▶ _What to work on_
Repeat every line of the material that follows, word for word.

*** Given information ***

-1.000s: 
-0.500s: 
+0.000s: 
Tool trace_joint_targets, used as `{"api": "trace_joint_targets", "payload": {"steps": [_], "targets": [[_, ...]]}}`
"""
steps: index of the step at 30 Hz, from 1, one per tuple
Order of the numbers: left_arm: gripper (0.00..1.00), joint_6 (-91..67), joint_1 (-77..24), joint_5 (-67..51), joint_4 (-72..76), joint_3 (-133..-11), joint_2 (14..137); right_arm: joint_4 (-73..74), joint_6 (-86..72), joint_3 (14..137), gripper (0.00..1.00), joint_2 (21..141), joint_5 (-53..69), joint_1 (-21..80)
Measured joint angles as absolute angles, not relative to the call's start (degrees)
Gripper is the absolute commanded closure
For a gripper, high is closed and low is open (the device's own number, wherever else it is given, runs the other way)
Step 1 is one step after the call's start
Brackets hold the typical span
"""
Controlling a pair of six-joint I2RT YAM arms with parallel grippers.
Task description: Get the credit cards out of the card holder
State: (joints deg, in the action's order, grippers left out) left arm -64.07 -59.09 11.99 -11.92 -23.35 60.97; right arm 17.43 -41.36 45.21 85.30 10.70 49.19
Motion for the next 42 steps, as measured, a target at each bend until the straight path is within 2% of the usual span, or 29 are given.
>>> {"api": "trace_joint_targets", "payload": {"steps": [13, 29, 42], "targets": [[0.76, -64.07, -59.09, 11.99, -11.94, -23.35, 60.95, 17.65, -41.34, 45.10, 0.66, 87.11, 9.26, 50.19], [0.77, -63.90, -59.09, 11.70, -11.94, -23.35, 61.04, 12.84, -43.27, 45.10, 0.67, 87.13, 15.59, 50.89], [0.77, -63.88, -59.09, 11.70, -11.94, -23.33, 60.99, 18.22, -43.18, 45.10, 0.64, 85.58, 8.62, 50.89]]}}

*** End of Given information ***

▶ _Solution_
-1.000s: 
-0.500s: 
+0.000s: 
Tool trace_joint_targets, used as `{"api": "trace_joint_targets", "payload": {"steps": [_], "targets": [[_, ...]]}}`
"""
steps: index of the step at 30 Hz, from 1, one per tuple
Order of the numbers: left_arm: gripper (0.00..1.00), joint_6 (-91..67), joint_1 (-77..24), joint_5 (-67..51), joint_4 (-72..76), joint_3 (-133..-11), joint_2 (14..137); right_arm: joint_4 (-73..74), joint_6 (-86..72), joint_3 (14..137), gripper (0.00..1.00), joint_2 (21..141), joint_5 (-53..69), joint_1 (-21..80)
Measured joint angles as absolute angles, not relative to the call's start (degrees)
Gripper is the absolute commanded closure
For a gripper, high is closed and low is open (the device's own number, wherever else it is given, runs the other way)
Step 1 is one step after the call's start
Brackets hold the typical span
"""
Controlling a pair of six-joint I2RT YAM arms with parallel grippers.
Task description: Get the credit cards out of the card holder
State: (joints deg, in the action's order, grippers left out) left arm -64.07 -59.09 11.99 -11.92 -23.35 60.97; right arm 17.43 -41.36 45.21 85.30 10.70 49.19
Motion for the next 42 steps, as measured, a target at each bend until the straight path is within 2% of the usual span, or 29 are given.
>>> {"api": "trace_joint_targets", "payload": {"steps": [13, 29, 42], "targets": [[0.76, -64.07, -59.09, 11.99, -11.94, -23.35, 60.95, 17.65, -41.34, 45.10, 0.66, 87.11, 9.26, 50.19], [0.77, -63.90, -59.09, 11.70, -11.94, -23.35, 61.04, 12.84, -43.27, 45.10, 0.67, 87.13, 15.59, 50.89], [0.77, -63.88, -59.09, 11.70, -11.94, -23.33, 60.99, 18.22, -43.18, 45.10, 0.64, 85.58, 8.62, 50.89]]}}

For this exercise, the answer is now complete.